Recycling of perfluorosulfonic acid-based membranes and their Re-application in PEM fuel cells

Titelangaben

Kutter, Maximilian ; Greve, Christopher ; Maier, Maximilian ; Schilling, Monja ; Mauel, Anika ; Hilgert, Annika ; Hoffmann, Hendrik ; Hagemeier, Wiebke ; Rosin, Andreas ; Muggli, Mark ; Zeis, Roswitha ; Senker, Jürgen ; Böhm, Thomas ; Herzig, Eva M. ; Gerdes, Thorsten ; Roth, Christina:
Recycling of perfluorosulfonic acid-based membranes and their Re-application in PEM fuel cells.
In: Journal of Membrane Science. Bd. 693 (2024) . - 122370.
ISSN 0376-7388
DOI: https://doi.org/10.1016/j.memsci.2023.122370

Volltext

Link zum Volltext (externe URL):

Abstract

Polymer electrolyte membrane fuel cells (PEMFC) are lagging in commercialization due to the high cost of noble metal catalysts (e.g., Pt) and perfluorosulfonic acid-based (PFSA) membranes.

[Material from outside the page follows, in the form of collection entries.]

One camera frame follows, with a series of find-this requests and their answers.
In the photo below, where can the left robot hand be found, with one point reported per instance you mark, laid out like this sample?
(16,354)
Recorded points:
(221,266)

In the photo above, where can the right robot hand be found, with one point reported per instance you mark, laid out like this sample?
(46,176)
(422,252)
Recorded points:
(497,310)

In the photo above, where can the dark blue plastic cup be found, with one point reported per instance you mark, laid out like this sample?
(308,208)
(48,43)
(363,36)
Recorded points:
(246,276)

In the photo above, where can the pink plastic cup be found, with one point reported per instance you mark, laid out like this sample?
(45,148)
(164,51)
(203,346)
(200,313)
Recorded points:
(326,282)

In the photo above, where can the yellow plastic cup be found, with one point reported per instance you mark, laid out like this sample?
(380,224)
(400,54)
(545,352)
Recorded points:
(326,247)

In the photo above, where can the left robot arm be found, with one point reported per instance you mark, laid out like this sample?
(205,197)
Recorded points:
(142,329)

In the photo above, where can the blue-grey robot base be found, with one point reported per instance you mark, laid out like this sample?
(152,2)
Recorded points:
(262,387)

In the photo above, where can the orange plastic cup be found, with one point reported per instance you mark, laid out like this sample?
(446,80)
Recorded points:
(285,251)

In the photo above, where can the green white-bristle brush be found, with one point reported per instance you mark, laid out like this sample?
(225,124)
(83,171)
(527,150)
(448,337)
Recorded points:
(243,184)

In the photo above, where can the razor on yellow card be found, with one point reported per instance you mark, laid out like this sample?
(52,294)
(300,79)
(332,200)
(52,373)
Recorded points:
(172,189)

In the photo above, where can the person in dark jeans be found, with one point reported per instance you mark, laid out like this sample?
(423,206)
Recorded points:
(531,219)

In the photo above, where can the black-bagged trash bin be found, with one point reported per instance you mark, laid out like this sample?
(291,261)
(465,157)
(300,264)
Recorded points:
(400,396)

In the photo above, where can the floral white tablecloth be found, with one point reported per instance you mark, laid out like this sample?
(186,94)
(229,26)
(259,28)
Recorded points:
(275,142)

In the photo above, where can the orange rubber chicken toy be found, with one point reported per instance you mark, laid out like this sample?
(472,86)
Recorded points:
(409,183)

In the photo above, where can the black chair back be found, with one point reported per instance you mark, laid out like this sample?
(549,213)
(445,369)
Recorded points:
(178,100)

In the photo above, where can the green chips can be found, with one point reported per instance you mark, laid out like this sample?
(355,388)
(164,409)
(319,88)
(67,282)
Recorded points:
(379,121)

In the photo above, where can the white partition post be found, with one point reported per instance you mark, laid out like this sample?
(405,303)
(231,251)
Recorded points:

Recycling and reusing these components at the end of life (EoL) could increase the viability and decrease the environmental impact of PEMFCs. In this work, we demonstrate an environmentally friendly method for reprocessing PFSA membranes based on a hydrothermal treatment using only water as a reactant, which is essential for upscaling to an industrial application. In addition, we focused on the recycling process itself and the membrane's recovery as a water-based dispersion, but also investigated the structural, chemical, and mechanical properties and the electrochemical performance of the membranes after being re-cast from the water-based dispersion (denoted as reprocessed membranes). We investigated two different ionomers, a short-side chain (SSC) ionomer with an equivalent weight of 800 (3M-800EW) and a long-side chain (LSC) ionomer with an equivalent weight of 1000 (3M-1000EW), both obtained from 3 M. Both membrane types could be dispersed in water and reprocessed by hydrothermal treatment. No changes in the chemical structure of the ionomers were observed by subsequent IR, Raman, and NMR spectroscopy. However, thermal and mechanical analyses of the reprocessed membranes showed a deterioration of their mechanical properties. The hydrothermal step increased both the water uptake and retention behavior. We attribute this to the expansion of the water channels observed in the SAXS analysis. Full cell tests under standard (80 °C) and harsher (120 °C & 130 °C) operation conditions demonstrated electrochemical performance for the reprocessed 800EW membranes.